[ABOUT THIS TASK]:
Locate the line that contains "Tag the white desk frame with points.". Print it and every subsequent line through the final line of the records, exactly and only those.

━━━━━ RECORDS FOR THIS TASK ━━━━━

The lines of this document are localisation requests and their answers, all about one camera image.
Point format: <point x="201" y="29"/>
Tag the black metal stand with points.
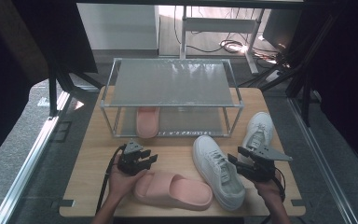
<point x="306" y="93"/>
<point x="53" y="90"/>

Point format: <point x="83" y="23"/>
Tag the white cabinet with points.
<point x="118" y="26"/>

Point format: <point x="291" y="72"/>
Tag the aluminium rail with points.
<point x="323" y="168"/>
<point x="28" y="161"/>

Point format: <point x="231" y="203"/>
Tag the dark monitor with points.
<point x="281" y="29"/>

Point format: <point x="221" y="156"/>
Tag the pink slipper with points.
<point x="148" y="123"/>
<point x="183" y="193"/>

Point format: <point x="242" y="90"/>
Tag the white sneaker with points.
<point x="217" y="174"/>
<point x="261" y="124"/>

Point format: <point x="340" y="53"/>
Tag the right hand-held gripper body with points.
<point x="259" y="168"/>

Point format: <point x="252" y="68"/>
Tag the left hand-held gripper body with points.
<point x="130" y="163"/>

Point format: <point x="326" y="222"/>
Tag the white desk frame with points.
<point x="217" y="25"/>

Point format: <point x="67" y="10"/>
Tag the grey metal shoe rack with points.
<point x="171" y="84"/>

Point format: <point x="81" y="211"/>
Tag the person's right hand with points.
<point x="268" y="189"/>

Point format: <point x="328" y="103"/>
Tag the person's left hand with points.
<point x="122" y="185"/>

━━━━━

[OUTPUT FOR THIS EXERCISE]:
Tag the white desk frame with points.
<point x="217" y="25"/>

Point format: <point x="67" y="10"/>
Tag the grey metal shoe rack with points.
<point x="171" y="84"/>

Point format: <point x="81" y="211"/>
Tag the person's right hand with points.
<point x="268" y="189"/>

Point format: <point x="328" y="103"/>
Tag the person's left hand with points.
<point x="122" y="185"/>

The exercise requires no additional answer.